Wednesday, May 5, 2021

The Fire Department Burned My Neighbor's House Down

 

This is easily the most exciting thing to happen to me during the entire pandemic so far.

A couple of months ago, a form letter from the county showed up in my mailbox, telling me that the fire department was going to burn down a neighbor's vacant house. This house has sat unoccupied for SO long, long enough that I've periodically contemplated sneaking over to steal their perennials (I didn't, but I totally should have) or to climb in through the OPEN WINDOWS to see if they had any antique fixtures I could "salvage" (I didn't do that, either, and that one's probably just as well since that's probably a bigger crime than digging up daffodil bulbs). 

Anyway, that's how Operation: Structure Fire began. The letter didn't include any information about when this burn was supposed to occur, so I became obsessed with keeping a weather eye on the house, because god forbid I MISS A LITERAL HOUSE FIRE!!!! Fortunately, the window next to my desk (the one that also serves as Jones' kitty TV) looks in that direction, but as if I wasn't already afraid enough of venturing out into the real, germ-filled world, I became even more reluctant to go out and about, because what if the day I chose to drag my family out hiking was the day the fire department burned the house down!?!

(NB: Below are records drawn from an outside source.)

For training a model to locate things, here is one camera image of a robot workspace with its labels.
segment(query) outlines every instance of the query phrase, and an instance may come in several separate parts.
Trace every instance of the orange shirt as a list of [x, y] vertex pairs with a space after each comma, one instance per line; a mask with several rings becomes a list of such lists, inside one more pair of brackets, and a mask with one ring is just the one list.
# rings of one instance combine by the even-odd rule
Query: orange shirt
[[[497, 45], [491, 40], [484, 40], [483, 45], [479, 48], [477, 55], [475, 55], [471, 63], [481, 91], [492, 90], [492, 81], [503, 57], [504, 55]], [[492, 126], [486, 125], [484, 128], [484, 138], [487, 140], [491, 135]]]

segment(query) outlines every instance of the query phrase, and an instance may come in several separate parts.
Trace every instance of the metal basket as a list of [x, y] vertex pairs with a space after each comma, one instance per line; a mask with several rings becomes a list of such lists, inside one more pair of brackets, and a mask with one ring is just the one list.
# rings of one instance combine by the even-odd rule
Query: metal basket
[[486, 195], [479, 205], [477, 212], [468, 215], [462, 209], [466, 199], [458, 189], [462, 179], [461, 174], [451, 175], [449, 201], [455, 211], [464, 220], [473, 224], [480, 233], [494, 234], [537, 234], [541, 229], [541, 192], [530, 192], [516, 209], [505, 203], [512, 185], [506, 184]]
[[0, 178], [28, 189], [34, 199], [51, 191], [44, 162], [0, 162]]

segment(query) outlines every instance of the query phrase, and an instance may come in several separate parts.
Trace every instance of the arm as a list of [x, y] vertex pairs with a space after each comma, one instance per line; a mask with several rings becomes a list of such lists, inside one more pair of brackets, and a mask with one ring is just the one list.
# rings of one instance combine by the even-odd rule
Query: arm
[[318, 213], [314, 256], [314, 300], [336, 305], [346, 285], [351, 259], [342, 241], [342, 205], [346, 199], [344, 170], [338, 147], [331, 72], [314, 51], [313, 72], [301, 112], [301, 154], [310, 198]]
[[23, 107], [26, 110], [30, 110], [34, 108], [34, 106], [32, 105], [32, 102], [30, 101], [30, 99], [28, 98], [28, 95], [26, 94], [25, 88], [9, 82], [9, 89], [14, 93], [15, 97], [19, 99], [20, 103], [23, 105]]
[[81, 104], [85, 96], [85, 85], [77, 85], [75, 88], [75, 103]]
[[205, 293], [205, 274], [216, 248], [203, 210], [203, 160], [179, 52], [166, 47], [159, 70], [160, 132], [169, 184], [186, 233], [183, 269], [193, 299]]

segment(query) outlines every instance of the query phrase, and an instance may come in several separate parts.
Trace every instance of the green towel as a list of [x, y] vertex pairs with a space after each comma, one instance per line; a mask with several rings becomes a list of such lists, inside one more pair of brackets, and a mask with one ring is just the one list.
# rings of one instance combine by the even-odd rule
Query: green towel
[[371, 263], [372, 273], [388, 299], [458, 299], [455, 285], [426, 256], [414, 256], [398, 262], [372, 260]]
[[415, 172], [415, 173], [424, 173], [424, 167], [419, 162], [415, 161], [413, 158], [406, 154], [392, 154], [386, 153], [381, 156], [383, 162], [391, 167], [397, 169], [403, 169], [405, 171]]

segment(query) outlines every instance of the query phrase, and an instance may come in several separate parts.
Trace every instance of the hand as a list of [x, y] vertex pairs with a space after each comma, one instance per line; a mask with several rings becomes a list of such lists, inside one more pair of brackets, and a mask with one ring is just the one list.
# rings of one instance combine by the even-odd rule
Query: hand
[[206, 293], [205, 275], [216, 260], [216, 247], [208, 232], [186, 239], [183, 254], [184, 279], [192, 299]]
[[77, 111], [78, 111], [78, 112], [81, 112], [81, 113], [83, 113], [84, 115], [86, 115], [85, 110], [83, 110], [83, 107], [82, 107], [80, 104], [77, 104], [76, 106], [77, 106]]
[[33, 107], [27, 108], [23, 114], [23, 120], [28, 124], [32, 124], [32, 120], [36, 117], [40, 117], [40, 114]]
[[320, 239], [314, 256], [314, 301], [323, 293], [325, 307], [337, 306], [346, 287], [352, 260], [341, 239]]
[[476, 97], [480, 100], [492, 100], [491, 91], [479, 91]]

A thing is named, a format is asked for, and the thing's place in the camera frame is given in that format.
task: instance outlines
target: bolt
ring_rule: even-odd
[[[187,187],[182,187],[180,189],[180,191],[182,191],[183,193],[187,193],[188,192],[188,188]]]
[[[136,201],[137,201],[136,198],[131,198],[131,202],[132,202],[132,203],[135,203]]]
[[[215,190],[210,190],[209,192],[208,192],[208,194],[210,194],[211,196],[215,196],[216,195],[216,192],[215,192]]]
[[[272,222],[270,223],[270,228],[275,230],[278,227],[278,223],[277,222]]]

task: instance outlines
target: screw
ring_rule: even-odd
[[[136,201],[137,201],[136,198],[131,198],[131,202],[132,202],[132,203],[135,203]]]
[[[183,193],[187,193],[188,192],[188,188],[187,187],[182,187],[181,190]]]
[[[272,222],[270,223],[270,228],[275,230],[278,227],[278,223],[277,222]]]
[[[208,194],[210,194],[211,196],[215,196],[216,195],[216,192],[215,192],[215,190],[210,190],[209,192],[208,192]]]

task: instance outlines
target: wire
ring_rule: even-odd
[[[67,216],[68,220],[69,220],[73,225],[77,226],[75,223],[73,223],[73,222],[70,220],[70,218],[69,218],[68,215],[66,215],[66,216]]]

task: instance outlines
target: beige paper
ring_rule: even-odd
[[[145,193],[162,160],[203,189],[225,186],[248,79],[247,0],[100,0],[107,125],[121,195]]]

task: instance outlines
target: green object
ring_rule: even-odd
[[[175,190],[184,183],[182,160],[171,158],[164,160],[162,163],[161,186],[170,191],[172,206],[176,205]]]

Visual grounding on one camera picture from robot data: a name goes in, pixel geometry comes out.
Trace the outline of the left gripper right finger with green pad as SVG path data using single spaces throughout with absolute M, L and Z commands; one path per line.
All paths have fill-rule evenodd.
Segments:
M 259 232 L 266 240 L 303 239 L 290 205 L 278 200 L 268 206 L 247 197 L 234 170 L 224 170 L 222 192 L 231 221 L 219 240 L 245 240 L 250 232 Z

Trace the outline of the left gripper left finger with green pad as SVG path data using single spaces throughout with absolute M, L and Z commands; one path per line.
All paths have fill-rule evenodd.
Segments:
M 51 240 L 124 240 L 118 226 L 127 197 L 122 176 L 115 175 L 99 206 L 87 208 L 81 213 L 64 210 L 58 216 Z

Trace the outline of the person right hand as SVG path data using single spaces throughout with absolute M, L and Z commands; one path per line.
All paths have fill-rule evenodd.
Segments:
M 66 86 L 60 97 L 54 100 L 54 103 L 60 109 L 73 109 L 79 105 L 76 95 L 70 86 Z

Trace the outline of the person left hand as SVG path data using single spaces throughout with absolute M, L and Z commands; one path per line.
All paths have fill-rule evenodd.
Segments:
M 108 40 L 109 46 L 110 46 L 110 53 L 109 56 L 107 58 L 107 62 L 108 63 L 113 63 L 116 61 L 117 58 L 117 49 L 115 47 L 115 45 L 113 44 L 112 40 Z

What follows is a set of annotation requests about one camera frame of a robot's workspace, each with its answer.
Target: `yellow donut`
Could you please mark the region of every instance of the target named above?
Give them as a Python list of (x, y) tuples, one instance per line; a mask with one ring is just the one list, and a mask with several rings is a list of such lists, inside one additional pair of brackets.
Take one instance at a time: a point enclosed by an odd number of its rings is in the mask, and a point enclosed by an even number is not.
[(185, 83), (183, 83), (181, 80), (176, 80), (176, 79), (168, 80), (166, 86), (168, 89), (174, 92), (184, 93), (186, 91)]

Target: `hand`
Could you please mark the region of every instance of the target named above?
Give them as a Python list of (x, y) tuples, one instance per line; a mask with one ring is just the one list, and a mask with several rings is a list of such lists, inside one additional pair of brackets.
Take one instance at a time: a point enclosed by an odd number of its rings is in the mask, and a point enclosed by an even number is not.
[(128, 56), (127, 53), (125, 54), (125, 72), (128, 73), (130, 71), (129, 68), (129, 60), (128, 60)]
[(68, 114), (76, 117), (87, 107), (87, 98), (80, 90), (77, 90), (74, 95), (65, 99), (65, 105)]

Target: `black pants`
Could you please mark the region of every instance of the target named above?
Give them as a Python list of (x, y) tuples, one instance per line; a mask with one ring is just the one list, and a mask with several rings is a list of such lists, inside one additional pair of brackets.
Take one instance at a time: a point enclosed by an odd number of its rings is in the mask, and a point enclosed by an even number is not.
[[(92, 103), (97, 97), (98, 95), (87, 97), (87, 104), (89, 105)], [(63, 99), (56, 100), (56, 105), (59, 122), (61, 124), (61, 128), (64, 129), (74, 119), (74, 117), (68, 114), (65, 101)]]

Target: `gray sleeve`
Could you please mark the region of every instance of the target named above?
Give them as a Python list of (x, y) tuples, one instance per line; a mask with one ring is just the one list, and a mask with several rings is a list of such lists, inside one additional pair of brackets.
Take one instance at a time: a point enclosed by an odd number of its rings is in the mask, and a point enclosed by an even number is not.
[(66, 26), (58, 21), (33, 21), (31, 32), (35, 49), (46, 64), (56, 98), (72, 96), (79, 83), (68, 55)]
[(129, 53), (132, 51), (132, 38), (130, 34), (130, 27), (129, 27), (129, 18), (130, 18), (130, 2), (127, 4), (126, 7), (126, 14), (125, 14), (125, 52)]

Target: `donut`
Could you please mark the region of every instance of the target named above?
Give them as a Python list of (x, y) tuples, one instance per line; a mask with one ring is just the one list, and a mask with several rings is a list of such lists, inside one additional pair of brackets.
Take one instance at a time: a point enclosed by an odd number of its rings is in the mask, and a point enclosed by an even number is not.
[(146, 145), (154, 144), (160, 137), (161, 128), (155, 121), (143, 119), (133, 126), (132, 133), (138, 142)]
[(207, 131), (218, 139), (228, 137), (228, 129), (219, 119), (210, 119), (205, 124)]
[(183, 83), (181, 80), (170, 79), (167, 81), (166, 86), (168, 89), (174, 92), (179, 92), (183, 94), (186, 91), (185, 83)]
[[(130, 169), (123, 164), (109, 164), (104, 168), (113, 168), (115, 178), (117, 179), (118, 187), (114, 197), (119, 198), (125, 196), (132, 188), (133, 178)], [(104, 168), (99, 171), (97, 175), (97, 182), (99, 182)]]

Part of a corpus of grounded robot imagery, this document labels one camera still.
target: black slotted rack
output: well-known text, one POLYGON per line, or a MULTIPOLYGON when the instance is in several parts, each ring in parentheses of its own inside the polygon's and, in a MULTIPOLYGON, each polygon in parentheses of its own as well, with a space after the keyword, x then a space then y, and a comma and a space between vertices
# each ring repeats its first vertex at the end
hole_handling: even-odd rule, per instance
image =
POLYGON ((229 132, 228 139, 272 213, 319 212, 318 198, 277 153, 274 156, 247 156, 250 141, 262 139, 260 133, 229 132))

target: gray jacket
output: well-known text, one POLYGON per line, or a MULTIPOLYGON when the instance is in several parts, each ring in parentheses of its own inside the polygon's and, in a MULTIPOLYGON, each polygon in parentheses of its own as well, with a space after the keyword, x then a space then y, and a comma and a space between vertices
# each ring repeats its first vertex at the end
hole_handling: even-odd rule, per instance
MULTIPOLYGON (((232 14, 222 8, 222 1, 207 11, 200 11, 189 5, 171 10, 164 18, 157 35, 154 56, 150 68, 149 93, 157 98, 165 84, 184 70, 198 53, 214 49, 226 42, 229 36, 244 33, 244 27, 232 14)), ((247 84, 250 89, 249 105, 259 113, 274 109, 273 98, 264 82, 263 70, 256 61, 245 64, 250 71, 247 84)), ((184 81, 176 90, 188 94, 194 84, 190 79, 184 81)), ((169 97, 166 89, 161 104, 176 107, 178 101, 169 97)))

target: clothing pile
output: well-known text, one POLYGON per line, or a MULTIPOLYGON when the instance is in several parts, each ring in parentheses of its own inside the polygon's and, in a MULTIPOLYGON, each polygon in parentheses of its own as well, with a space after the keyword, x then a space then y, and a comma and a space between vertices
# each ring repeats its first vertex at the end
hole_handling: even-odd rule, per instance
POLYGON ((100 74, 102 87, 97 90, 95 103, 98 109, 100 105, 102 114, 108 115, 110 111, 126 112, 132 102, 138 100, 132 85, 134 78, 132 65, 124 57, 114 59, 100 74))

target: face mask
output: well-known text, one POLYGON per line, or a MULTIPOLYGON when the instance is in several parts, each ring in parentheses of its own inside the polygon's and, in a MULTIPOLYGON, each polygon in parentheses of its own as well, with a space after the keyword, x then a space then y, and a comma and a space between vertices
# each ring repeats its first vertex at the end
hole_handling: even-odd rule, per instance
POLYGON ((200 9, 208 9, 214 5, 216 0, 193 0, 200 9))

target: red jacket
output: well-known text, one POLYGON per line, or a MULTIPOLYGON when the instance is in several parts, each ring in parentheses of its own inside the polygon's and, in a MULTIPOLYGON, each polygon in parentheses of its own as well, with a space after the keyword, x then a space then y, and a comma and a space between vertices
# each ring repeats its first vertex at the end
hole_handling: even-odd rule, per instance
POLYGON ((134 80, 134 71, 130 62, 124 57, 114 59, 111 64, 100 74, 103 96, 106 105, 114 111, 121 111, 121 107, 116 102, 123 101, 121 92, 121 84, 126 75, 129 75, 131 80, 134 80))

I got even more excited when fire trucks from all over the county started showing up to the house, even though they'd just pull up, hang out for a few hours, then leave and be replaced by new ones. This continued for DAYS. Matt's best guess is that everyone was coming by for some kind of structure fire instructional seminar or something, but it threw me enough that I seriously considered not taking Syd to some random mandatory in-person standardized test the high school arbitrarily assigned her to (it doesn't even count for anything! They made her miss three actual classes to take it, and now that everything is online you don't even get a break on your homework if you've got an excused absence from class!). I did take Will to our regular Girl Scout volunteer gig with the Backpack Buddies program one county over, but I swear we have NEVER worked so fast to pack weekend meals for schoolchildren!

After all that, it turns out that one extremely rainy Saturday morning was The Big Day. The fire trucks came back, the drive-in next door filled up with firefighter overflow parking, and everyone milled about under their pop-up tents while my family sat on lawn chairs in our backyard and eyed them through binoculars while simultaneously eating Cheez-Its. 

It was a legit party, y'all!


For the first few hours, the fire looked mostly like this:



A firefighter who was cutting through our yard and had the misfortune to come upon us sitting in lawn chairs, eating Cheez-Its, and gossiping about his buddies while staring at them through binoculars kindly explained that they were starting small fires in the house, then sending all the rookie firefighters in so they could get some real-world experience. You know how big firefighters are on experiential education!

But when all the rookie firefighters had had their opportunity for experiential learning, the real fun began! We'd gone inside after becoming desensitized to baby fires, but when I saw black smoke begin to drift up, I bolted from my window look-out station. On my way outside I ran past Syd, who was in the middle of Zoom pointe class, and was all, "Tell them you have to go! THE FIRE IS HAPPENING!!!!!"





Obviously, I was really, really chill about this long-anticipated excitement:



Matt is always way more genuinely chill:


Matt and Syd traded the binoculars back and forth, while I used my telephoto lens to pick out all the lovely details of a house on fire:




But then sometimes you've got to zoom back out, so you can see the fire in all its glory!



It maybe got a *little* less exciting as enough of the house was burned to make the fire die down a little, but that just means that you could see the details better, vote on what part of the house was going to collapse next, and then cheer whenever it did:




Eventually, just a couple of the sturdiest corners were left actually standing:


Eventually even those corners collapsed, but by the next morning the foundation was still smoldering... which... okay, I guess that's fine because it was pretty much pouring this entire time, but, I mean, I live right over there? Next to that unsupervised but still smoldering literal house fire? Just alongside a woods full of trees and a multi-storey plywood movie screen?

Whatever, it was fine. 

You guys, I don't even know what I should look forward to next that has even half the excitement level that this has brought to my life. I mean, I'm excited about taking my Girl Scout troop camping, but that's also a lot of work. I'm excited about remodeling the kids' bathroom, but that consists of spending money and also work. I'm excited about an upcoming road trip to see Matt's relatives, but also insanely stressed out about it because, you know, that whole global pandemic that we're in. 

It just seems like it's going to be a lot of effort to find something else in my life as magical as sitting in a lawn chair in my backyard, eating Cheez-its, my cat weaving back and forth between my feet, and watching a house burn flat to the ground. That is a SERIOUSLY good way to spend a Saturday, you guys.